■ **Task statement**: Reproduce, from the lines below, exactly the stretch that begins at the line containing "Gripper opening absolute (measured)" and ends at the line containing "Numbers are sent", both included.

══ Dataset section ══

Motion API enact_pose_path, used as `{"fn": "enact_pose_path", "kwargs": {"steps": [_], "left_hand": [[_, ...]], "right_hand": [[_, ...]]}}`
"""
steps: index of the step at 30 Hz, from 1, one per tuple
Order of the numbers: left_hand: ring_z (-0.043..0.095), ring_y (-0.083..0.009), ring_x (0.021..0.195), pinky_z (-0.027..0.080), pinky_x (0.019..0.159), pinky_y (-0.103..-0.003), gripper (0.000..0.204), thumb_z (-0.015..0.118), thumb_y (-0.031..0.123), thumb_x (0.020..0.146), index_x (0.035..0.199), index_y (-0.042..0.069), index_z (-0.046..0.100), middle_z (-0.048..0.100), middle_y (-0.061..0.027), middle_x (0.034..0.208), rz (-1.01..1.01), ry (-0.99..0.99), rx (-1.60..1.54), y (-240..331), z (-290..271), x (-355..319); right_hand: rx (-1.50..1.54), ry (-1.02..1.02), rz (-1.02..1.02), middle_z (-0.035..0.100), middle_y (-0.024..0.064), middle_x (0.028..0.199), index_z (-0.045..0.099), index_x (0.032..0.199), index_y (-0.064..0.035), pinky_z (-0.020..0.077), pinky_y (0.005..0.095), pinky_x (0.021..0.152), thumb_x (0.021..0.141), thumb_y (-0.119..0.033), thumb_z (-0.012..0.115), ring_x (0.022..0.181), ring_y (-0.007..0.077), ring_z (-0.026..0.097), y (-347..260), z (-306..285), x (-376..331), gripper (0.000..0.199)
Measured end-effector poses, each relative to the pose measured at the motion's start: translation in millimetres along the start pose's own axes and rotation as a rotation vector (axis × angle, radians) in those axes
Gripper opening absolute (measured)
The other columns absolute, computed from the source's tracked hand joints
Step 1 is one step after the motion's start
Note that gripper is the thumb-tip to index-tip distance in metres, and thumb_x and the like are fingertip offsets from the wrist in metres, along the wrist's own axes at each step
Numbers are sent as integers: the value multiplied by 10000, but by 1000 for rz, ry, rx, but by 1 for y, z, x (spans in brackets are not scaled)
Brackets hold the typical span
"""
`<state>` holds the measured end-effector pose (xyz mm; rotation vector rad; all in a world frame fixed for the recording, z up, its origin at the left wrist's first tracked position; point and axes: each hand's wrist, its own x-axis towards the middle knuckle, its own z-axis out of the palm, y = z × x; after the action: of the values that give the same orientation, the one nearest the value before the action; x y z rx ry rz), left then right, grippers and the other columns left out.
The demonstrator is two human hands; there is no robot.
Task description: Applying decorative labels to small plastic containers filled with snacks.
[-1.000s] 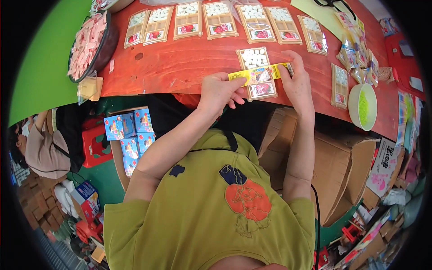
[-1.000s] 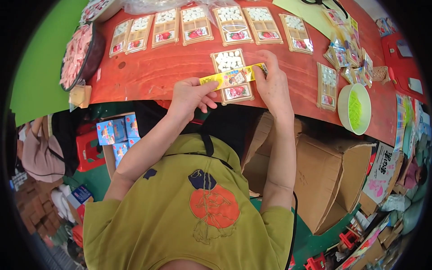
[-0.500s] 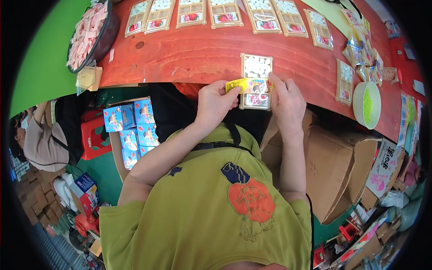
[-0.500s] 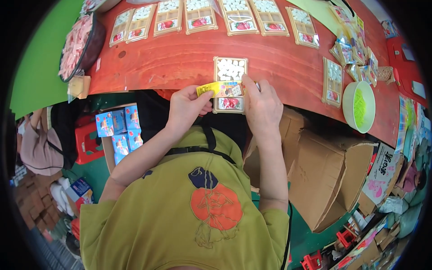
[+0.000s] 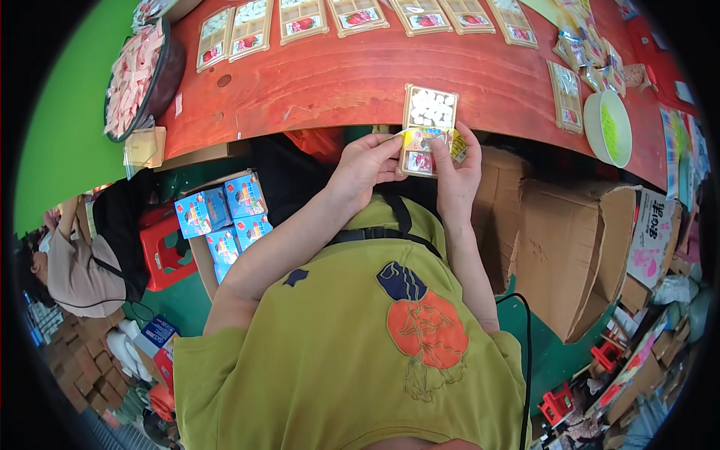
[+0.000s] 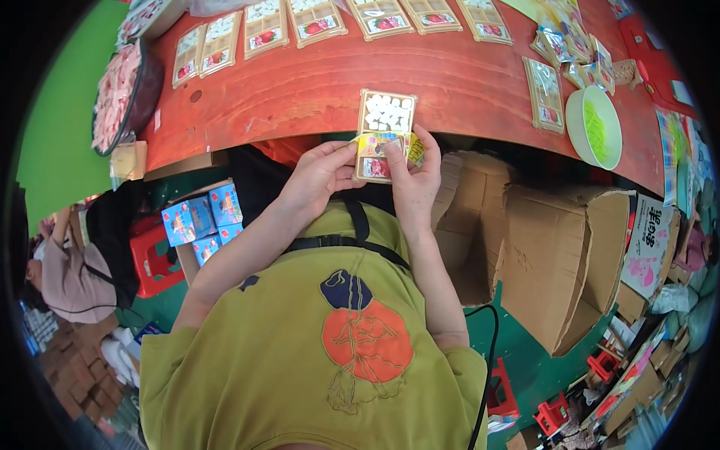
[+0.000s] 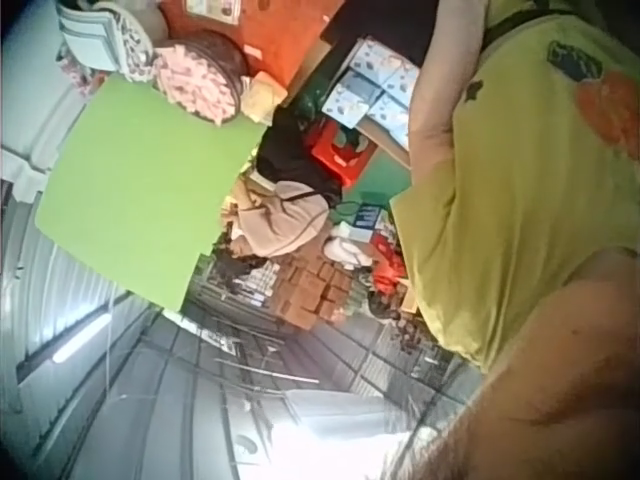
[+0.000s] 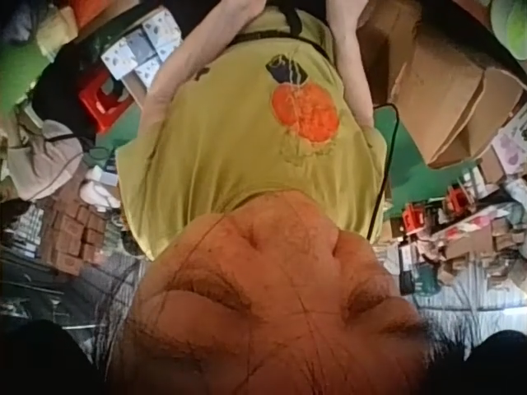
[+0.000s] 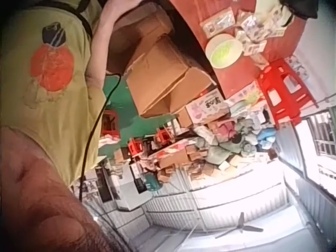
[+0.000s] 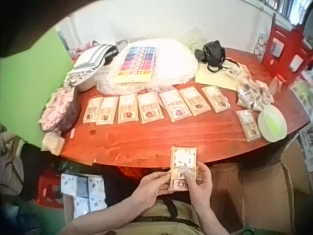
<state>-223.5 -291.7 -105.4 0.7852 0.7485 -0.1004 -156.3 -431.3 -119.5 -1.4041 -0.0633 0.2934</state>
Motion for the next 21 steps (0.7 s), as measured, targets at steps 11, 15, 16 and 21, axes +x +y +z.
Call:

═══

■ **Your solution**:
Gripper opening absolute (measured)
The other columns absolute, computed from the source's tracked hand joints
Step 1 is one step after the motion's start
Note that gripper is the thumb-tip to index-tip distance in metres, and thumb_x and the like are fingertip offsets from the wrist in metres, along the wrist's own axes at each step
Numbers are sent as integers: the value multiplied by 10000, but by 1000 for rz, ry, rx, but by 1 for y, z, x (spans in brackets are not scaled)

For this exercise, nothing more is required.